With approximately 200 new infections a year, AFA said Singapore's per capita AIDS growth rate was higher than that of other Asian countries like Japan, Hong Kong and China.

While Japan and Hong Kong subsidize anti-AIDS drugs and poorer countries like Malaysia and Thailand give some form of subsidy, Singapore does not have such a policy.

As a result, "cocktails" of imported anti-AIDS drugs costing 1,200 to 1,500 Singapore dollars a month, are often beyond the reach of patients, especially the unemployed.

Some are visiting Thailand for its cheaper drugs or simply skipping medication, AFA said.

"People are always shocked to find that the government does not even give any subsidies for any anti-retrovirals when they know it's such a rich country (with) the second highest reserves in the world," Wong said.

Jacob-Thambiah said the government wants Singaporeans to stand on their own two feet.

"That is good and proper but what happens when they can't?" he said.

"There has to be a social safety net in place."

Until one is in place, patients must turn to non-governmental organizations (NGOs) like AFA, which spends 60,000 dollars a year subsidising 20-30 patients, or draw 550 dollars a month from their limited pension funds to pay for treatment.
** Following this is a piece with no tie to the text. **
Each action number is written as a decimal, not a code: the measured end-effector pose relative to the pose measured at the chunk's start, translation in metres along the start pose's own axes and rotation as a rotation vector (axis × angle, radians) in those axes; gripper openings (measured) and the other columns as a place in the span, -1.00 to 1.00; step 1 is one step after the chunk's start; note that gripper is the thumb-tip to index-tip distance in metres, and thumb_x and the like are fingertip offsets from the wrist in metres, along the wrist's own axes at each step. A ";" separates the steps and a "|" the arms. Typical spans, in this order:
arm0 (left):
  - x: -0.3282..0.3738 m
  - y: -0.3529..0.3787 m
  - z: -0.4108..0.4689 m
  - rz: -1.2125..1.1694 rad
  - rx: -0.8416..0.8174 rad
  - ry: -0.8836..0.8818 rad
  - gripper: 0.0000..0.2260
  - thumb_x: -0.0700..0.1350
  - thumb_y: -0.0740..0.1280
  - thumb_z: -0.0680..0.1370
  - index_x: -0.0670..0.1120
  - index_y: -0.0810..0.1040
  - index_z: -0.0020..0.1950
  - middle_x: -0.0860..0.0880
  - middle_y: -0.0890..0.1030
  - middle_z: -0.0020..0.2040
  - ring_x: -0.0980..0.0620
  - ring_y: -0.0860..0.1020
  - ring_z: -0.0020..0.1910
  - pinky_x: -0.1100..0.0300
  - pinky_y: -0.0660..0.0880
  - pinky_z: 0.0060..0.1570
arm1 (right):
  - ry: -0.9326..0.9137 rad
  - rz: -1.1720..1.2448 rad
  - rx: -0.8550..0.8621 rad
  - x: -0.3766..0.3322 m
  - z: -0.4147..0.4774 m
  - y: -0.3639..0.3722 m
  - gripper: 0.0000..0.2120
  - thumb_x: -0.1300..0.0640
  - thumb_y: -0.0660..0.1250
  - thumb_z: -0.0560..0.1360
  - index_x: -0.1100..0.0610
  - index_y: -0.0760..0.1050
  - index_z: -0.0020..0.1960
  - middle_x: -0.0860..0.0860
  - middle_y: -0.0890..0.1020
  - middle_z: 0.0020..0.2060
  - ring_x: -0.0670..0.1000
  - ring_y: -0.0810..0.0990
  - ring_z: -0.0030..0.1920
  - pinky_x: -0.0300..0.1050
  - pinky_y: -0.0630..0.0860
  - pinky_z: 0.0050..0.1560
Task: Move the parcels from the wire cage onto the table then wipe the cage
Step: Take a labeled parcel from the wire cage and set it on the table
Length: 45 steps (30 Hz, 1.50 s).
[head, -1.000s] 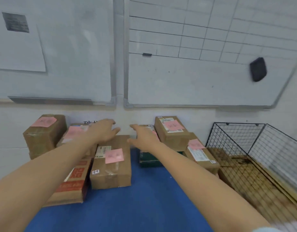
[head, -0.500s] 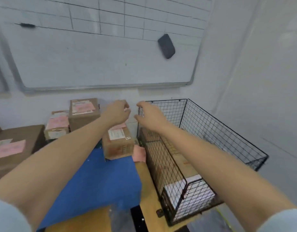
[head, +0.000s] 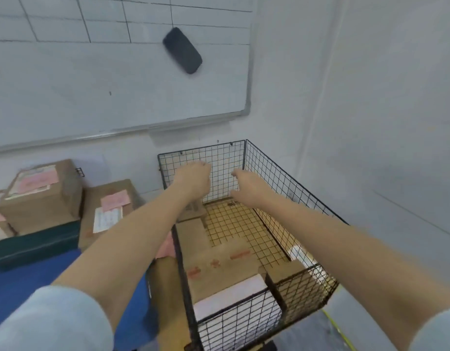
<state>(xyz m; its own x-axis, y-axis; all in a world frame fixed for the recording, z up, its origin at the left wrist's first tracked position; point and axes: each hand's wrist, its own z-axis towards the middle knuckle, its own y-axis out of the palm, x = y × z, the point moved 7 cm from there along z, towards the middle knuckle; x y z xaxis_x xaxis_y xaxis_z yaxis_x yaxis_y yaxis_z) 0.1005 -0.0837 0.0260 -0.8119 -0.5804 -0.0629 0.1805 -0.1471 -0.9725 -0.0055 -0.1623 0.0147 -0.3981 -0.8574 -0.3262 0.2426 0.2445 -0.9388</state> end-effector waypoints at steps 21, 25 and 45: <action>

The MOH maintains there is no discrimination against HIV/AIDS patients who have access to subsidised in-patient and out-patient care like all other Singaporeans, but said non-standard drugs like anti-retrovirals were not cost-effective enough to be subsidised.

"Anti-retroviral drugs are expensive and, more importantly, not a long-term solution for HIV and AIDS patients. It is hence not prudent for the Government to use public money on such subsidies, as the drugs are not a cure for AIDS," it said in a statement to the Straits Times newspaper.

It added that more healthcare subsidies would mean higher taxes or less money for other public needs such as education and housing.

Wong said the government was neither negotiating for cheaper drugs nor considering parallel imports due to the patents held by pharmaceutical giants.

"And it is pointless for one NGO to negotiate with the pharmaceuticals as we don't have the clout the government has," he said.